WHAT IS BEING ASKED: Up to and including the line with "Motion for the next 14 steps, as", please set down the entries below exactly, starting from the first line.

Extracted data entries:
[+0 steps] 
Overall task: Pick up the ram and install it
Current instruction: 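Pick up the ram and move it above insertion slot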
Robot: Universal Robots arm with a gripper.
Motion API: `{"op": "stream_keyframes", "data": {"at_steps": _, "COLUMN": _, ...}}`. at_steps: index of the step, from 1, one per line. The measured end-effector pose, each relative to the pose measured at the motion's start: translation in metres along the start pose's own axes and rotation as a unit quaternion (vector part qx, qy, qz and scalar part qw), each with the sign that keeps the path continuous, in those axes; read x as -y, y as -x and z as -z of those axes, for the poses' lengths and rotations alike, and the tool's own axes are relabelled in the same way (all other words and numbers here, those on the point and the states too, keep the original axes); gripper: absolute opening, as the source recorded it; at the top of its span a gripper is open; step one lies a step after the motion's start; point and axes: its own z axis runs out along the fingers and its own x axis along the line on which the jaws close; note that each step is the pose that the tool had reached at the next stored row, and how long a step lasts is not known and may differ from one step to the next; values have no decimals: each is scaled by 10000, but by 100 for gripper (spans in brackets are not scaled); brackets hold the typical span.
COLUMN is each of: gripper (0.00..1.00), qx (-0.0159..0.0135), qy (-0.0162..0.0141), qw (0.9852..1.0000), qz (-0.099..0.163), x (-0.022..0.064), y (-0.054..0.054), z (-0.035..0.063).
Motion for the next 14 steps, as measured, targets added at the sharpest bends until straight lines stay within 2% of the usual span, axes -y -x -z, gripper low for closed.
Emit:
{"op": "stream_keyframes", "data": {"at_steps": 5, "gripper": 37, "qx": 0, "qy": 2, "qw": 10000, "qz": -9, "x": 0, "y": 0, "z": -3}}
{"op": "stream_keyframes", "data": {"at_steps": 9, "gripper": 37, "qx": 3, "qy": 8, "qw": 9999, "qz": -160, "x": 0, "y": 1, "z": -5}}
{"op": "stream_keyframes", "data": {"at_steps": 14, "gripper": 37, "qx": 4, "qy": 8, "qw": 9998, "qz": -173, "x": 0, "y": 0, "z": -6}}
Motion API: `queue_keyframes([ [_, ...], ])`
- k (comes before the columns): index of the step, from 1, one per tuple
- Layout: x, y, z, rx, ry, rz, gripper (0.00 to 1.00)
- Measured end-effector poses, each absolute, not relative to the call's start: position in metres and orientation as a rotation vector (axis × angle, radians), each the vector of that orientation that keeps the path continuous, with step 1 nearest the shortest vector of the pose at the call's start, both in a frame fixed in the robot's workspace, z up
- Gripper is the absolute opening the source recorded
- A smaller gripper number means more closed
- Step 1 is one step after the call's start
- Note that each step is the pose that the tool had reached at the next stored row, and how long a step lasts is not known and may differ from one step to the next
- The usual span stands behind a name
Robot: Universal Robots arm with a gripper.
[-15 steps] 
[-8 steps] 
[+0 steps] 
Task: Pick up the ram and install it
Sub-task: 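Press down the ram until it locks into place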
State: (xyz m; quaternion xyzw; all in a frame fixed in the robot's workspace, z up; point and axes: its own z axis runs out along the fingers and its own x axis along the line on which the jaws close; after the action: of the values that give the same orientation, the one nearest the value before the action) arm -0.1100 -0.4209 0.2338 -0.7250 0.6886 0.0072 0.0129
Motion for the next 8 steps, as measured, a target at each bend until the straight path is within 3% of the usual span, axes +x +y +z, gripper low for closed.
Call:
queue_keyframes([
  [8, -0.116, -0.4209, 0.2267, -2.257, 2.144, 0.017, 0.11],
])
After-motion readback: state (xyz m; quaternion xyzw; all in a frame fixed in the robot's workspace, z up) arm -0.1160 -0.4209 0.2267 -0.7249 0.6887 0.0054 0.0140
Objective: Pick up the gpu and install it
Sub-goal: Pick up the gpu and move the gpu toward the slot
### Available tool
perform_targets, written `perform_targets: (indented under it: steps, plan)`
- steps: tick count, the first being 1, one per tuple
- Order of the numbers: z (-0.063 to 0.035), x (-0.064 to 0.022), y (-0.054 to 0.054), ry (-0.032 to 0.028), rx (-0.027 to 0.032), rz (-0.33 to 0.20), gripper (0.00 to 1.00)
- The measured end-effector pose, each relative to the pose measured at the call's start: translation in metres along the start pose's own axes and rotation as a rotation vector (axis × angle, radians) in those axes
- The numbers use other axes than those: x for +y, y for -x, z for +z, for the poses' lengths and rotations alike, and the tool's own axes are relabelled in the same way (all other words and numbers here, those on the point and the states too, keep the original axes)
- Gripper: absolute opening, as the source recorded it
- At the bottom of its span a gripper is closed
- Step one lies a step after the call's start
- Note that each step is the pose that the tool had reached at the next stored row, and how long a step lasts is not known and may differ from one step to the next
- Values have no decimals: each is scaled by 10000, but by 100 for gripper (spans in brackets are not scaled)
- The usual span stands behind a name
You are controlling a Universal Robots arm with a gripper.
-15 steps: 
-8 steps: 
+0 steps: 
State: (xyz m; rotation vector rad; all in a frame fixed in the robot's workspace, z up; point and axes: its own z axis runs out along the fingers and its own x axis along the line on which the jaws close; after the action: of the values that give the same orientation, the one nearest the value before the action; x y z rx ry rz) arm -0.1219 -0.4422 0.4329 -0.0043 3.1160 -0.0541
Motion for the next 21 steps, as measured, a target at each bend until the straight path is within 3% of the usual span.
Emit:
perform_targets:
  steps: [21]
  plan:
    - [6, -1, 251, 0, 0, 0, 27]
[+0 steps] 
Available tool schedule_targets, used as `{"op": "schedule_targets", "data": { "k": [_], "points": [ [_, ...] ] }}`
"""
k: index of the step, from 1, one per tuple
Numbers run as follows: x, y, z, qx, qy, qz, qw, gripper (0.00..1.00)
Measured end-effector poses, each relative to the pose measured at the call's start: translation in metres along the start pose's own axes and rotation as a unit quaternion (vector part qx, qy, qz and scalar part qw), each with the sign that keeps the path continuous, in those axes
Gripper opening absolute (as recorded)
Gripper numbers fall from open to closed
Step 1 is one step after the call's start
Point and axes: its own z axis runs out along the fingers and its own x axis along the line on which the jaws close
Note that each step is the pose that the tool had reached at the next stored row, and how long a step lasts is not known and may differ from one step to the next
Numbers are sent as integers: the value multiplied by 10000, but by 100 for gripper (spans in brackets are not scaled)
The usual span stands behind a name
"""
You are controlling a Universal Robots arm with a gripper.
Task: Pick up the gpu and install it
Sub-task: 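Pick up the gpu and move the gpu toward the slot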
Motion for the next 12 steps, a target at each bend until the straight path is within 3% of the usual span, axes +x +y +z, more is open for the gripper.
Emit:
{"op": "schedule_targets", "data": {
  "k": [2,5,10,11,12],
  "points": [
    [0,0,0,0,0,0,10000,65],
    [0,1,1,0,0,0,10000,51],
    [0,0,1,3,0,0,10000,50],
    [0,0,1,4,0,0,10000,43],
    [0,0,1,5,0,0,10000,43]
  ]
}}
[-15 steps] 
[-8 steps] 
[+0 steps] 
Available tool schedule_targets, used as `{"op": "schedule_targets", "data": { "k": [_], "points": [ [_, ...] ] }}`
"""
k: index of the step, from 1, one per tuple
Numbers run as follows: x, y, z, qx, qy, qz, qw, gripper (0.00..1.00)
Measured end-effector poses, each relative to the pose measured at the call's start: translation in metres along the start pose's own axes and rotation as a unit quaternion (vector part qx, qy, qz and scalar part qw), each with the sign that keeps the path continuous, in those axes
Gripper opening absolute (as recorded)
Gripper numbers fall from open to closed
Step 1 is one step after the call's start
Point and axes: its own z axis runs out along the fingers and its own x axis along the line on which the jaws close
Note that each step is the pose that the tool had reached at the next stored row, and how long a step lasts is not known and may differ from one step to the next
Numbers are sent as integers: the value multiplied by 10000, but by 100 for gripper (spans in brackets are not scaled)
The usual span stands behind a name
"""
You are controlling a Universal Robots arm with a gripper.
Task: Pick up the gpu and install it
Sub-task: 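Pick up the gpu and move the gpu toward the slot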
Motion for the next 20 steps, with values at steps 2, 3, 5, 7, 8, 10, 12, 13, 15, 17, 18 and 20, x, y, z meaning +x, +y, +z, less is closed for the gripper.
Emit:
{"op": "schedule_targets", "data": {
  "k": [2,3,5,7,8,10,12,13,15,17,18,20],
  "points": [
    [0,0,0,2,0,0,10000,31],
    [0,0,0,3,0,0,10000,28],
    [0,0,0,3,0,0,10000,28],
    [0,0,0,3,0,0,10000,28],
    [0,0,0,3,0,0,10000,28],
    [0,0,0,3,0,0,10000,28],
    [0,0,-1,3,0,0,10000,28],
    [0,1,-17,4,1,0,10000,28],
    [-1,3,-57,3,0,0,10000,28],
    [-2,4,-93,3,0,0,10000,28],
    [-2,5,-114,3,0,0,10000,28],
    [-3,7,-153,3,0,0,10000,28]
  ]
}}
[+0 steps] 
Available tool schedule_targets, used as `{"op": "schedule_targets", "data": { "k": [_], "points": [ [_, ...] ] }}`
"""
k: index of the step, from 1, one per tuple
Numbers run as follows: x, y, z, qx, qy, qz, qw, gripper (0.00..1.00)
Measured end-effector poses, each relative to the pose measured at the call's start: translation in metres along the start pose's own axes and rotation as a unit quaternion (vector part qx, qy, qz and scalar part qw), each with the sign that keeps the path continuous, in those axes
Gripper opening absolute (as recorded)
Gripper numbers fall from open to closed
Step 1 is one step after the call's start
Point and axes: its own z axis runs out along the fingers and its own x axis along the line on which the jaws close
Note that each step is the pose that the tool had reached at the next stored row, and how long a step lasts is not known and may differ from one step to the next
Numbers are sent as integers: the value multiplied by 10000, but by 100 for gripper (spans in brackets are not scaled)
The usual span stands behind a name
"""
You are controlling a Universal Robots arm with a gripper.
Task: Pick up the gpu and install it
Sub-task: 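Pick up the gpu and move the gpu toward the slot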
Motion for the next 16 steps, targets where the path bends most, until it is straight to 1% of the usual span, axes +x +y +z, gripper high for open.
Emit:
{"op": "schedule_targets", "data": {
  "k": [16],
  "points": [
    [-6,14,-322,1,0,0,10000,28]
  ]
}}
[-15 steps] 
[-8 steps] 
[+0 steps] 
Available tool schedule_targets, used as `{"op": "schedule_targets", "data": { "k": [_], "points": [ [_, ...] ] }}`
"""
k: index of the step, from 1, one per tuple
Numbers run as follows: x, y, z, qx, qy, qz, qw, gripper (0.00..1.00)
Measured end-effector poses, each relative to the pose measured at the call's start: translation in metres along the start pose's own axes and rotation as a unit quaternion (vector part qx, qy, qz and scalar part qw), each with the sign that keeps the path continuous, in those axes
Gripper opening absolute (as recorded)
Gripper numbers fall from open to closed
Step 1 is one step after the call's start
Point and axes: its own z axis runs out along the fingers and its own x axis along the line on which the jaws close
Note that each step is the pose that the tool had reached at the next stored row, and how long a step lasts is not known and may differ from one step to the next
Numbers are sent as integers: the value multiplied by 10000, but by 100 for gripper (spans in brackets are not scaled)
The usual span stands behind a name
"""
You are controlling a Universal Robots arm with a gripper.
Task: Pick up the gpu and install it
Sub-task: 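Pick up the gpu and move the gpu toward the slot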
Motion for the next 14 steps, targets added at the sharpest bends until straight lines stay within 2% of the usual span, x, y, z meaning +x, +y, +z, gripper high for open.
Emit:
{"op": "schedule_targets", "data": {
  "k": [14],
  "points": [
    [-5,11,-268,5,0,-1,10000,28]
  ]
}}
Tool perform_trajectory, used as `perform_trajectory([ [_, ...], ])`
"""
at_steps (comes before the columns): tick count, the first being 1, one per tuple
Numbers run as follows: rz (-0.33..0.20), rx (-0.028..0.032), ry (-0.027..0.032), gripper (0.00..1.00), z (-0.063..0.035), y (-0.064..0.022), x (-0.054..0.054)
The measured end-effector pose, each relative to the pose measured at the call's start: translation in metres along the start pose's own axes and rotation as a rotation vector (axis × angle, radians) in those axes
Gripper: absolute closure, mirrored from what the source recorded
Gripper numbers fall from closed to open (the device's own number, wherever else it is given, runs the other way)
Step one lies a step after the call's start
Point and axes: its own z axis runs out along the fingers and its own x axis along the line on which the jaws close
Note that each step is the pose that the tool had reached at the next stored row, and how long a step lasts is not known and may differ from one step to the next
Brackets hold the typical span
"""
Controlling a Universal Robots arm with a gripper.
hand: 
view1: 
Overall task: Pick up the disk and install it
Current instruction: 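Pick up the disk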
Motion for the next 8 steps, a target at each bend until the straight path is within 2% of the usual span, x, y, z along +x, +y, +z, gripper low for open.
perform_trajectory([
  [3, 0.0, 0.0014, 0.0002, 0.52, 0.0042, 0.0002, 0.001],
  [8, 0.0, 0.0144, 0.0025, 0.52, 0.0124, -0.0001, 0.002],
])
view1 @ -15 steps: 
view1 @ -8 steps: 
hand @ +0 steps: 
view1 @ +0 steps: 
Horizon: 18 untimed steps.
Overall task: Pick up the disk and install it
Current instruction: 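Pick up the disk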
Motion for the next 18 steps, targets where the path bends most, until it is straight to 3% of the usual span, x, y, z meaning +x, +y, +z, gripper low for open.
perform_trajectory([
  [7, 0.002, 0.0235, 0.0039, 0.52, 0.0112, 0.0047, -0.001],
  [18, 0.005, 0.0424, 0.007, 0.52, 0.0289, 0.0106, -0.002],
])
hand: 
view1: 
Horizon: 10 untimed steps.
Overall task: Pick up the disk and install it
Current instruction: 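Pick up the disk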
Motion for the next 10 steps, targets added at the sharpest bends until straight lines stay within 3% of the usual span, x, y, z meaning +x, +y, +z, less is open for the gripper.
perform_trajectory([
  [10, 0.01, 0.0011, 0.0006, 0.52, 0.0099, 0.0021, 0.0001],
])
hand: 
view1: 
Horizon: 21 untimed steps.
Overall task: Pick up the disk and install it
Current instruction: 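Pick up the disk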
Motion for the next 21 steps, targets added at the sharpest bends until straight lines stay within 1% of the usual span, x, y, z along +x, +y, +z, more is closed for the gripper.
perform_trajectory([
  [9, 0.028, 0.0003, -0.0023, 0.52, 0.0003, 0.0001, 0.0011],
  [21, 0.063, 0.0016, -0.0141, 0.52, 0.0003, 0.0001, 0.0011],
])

TASK RESPONSE:
[+0 steps] 
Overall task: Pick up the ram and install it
Current instruction: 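Pick up the ram and move it above insertion slot
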Robot: Universal Robots arm with a gripper.
Motion API: `{"op": "stream_keyframes", "data": {"at_steps": _, "COLUMN": _, ...}}`. at_steps: index of the step, from 1, one per line. The measured end-effector pose, each relative to the pose measured at the motion's start: translation in metres along the start pose's own axes and rotation as a unit quaternion (vector part qx, qy, qz and scalar part qw), each with the sign that keeps the path continuous, in those axes; read x as -y, y as -x and z as -z of those axes, for the poses' lengths and rotations alike, and the tool's own axes are relabelled in the same way (all other words and numbers here, those on the point and the states too, keep the original axes); gripper: absolute opening, as the source recorded it; at the top of its span a gripper is open; step one lies a step after the motion's start; point and axes: its own z axis runs out along the fingers and its own x axis along the line on which the jaws close; note that each step is the pose that the tool had reached at the next stored row, and how long a step lasts is not known and may differ from one step to the next; values have no decimals: each is scaled by 10000, but by 100 for gripper (spans in brackets are not scaled); brackets hold the typical span.
COLUMN is each of: gripper (0.00..1.00), qx (-0.0159..0.0135), qy (-0.0162..0.0141), qw (0.9852..1.0000), qz (-0.099..0.163), x (-0.022..0.064), y (-0.054..0.054), z (-0.035..0.063).
Motion for the next 14 steps, as measured, targets added at the sharpest bends until straight lines stay within 2% of the usual span, axes -y -x -z, gripper low for closed.

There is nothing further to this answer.